Sogar Zeitschriften, die das Schmuckwort »europäisch« im Untertitel trugen, ließen den Kontinent links liegen. Mit heldenhaftem Eifer, aber doch irgendwie komisch bekämpften sie liberale Dekadenz, ungekämmte 68er und den mentalen Müll der Bundesrepublik. Dafür gab es zur Abwechslung ein neues Tabu, nämlich die Ökonomie. Über sie sollte kurioserweise nicht geredet werden, denn der Kapitalismus hatte ja den Kommunismus kleingekriegt, er war der Weltsieger, er hatte den Ritterschlag der Geschichte erhalten und brachte endlich wieder die sozialen Standesunterschiede hervor, die man in der egalitären Hölle der BRD so schmerzlich vermisst hatte.

Das Projekt hieß »Deutschland«, es hieß nicht »Europa«, denn Europa war geistiges Kassengift, ein Gutmenschen-Ideal und eine politisch korrekte Wärmestube für alle, die noch nicht in der harten Realität angekommen waren. Im Vergleich zu den blühenden Landschaften des Nationalen war Helmut Kohl allerdings ein wahrer Dialektiker: »Deutschland ist unser Vaterland, und Europa ist unsere Zukunft.«

Damit kein Missverständnis entsteht: So ermüdend die nationalen Suchbewegungen und Selbstversöhnungen auch waren – nach der historischen Sensation des Mauerfalls waren sie einfach fällig, sie mussten sein, und niemand wird behaupten, er habe dabei nichts gelernt. Im Übrigen, und auch das sollte gesagt werden, war nicht nur die neunationale Befangenheit schuld daran, dass das intellektuelle Herz mit Europa nicht warm wurde: In der alten Bundesrepublik hatte die politische Macht eine feste Adresse, nämlich Bonn, die urbane Provinz, und mit einigem Recht durften sich die Intellektuellen einbilden, ihre Argumente könnten die Öffentlichkeit beeindrucken.
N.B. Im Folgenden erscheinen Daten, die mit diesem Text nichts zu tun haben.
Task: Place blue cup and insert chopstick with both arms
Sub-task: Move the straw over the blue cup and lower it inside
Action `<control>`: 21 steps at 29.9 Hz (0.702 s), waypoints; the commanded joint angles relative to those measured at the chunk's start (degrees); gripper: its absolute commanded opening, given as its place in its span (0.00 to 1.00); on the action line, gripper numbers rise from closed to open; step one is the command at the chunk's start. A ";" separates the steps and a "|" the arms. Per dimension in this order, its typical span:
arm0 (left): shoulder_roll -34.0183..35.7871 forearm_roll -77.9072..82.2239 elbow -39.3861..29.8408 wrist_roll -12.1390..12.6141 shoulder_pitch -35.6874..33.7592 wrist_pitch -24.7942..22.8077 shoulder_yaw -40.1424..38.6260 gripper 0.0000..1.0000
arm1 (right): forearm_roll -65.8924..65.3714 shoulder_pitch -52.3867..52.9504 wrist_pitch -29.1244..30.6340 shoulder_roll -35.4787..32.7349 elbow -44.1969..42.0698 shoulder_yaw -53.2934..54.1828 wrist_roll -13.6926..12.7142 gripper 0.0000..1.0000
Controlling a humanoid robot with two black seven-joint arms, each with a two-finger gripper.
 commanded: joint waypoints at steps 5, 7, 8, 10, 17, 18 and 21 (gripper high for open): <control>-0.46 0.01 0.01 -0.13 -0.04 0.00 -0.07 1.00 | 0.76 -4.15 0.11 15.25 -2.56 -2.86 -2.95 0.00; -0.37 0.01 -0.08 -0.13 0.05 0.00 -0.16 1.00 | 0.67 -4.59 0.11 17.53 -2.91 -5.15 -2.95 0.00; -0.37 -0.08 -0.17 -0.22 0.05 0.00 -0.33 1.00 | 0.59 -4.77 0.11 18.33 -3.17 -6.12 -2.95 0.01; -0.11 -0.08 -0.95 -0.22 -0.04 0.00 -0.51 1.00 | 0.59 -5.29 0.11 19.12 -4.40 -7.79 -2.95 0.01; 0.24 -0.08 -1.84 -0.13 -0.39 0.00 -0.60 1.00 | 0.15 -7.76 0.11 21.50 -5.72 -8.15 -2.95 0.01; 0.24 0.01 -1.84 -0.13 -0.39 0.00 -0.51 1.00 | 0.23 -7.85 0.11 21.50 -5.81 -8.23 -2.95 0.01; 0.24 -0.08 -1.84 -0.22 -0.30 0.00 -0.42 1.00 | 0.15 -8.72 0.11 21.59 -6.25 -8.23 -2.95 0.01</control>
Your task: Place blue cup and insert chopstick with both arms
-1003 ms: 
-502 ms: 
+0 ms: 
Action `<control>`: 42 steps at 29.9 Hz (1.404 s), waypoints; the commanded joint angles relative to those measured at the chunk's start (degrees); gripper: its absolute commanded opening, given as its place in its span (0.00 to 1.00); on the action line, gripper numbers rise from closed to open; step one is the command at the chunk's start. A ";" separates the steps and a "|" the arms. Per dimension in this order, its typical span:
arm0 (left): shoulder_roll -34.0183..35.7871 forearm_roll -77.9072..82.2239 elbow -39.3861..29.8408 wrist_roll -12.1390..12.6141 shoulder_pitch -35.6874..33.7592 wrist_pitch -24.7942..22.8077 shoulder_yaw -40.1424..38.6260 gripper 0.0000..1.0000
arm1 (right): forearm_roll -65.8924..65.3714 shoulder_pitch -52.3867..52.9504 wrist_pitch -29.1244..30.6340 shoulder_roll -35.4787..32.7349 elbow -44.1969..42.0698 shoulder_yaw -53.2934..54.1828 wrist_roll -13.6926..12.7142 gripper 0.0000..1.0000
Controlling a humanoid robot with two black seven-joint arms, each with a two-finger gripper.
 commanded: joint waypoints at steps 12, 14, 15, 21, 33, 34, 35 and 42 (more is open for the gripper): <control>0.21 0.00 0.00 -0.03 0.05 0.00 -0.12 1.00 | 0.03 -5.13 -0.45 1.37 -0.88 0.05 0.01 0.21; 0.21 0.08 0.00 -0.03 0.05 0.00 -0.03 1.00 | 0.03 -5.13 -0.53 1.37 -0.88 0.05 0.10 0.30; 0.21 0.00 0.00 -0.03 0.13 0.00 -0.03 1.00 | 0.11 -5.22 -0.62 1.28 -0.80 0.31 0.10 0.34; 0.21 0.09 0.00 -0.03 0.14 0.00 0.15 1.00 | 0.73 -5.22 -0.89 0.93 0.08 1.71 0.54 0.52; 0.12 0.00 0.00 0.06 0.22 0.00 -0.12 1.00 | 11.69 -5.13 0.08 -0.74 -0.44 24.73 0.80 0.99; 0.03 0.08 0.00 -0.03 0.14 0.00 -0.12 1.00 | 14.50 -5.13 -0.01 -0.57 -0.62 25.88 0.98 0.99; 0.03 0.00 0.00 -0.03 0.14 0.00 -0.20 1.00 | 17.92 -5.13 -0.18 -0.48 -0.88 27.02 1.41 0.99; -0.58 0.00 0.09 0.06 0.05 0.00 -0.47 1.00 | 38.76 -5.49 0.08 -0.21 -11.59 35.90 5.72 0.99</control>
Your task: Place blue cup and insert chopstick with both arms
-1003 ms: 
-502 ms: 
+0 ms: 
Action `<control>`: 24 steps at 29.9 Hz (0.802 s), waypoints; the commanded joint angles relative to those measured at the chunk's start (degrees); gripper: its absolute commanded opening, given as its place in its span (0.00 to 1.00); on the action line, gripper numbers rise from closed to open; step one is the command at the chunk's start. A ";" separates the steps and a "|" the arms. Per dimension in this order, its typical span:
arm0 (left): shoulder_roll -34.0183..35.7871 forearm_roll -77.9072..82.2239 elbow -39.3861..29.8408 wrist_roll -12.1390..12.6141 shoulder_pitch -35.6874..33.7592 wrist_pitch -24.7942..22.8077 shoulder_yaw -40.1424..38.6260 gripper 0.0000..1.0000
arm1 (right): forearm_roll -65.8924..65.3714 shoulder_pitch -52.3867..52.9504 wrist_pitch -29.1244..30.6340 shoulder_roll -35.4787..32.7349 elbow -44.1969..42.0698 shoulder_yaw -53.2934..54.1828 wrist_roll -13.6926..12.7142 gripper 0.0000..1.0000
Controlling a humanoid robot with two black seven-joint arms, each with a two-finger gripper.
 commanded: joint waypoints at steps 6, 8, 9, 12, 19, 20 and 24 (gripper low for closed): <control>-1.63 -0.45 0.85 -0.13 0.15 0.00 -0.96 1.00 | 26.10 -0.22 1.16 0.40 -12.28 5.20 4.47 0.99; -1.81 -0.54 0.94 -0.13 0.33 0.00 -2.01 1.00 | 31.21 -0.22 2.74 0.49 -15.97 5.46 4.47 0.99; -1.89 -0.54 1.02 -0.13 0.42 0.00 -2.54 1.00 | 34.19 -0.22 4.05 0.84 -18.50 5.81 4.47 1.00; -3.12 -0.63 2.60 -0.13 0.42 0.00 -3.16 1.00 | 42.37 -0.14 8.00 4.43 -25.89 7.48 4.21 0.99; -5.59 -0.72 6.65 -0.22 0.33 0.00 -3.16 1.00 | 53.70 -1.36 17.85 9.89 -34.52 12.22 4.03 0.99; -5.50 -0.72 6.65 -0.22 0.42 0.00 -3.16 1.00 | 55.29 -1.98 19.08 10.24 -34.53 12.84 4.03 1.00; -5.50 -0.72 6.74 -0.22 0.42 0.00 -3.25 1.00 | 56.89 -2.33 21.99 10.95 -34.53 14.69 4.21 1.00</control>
Aber welche Adresse hat Europa? Brüssel ist wie eine Realfiktion, eine gigantische Blackbox, ein schalltoter Raum, eine insulare Macht der Absorption ohne den geringsten diskursiven Charme. Brüssel ist solitärer Beton, und Beton entmutigt. Wortmeldungen bleiben durchschlagend wirkungslos, und auch wenn es, anders als ein Gerücht behauptet, durchaus eine intellektuelle europäische Öffentlichkeit gibt, zum Beispiel die Zeitschrift Lettre oder die Magazinrundschau des Perlentauchers – die Themen fokussieren sich nicht, sie finden kein Gehör, es bleibt beim Stimmengewirr. Wer sich – »Ach, Europa« – über die EU erregt, der kann sich ebenso bei den Sternen über das Wetter beklagen.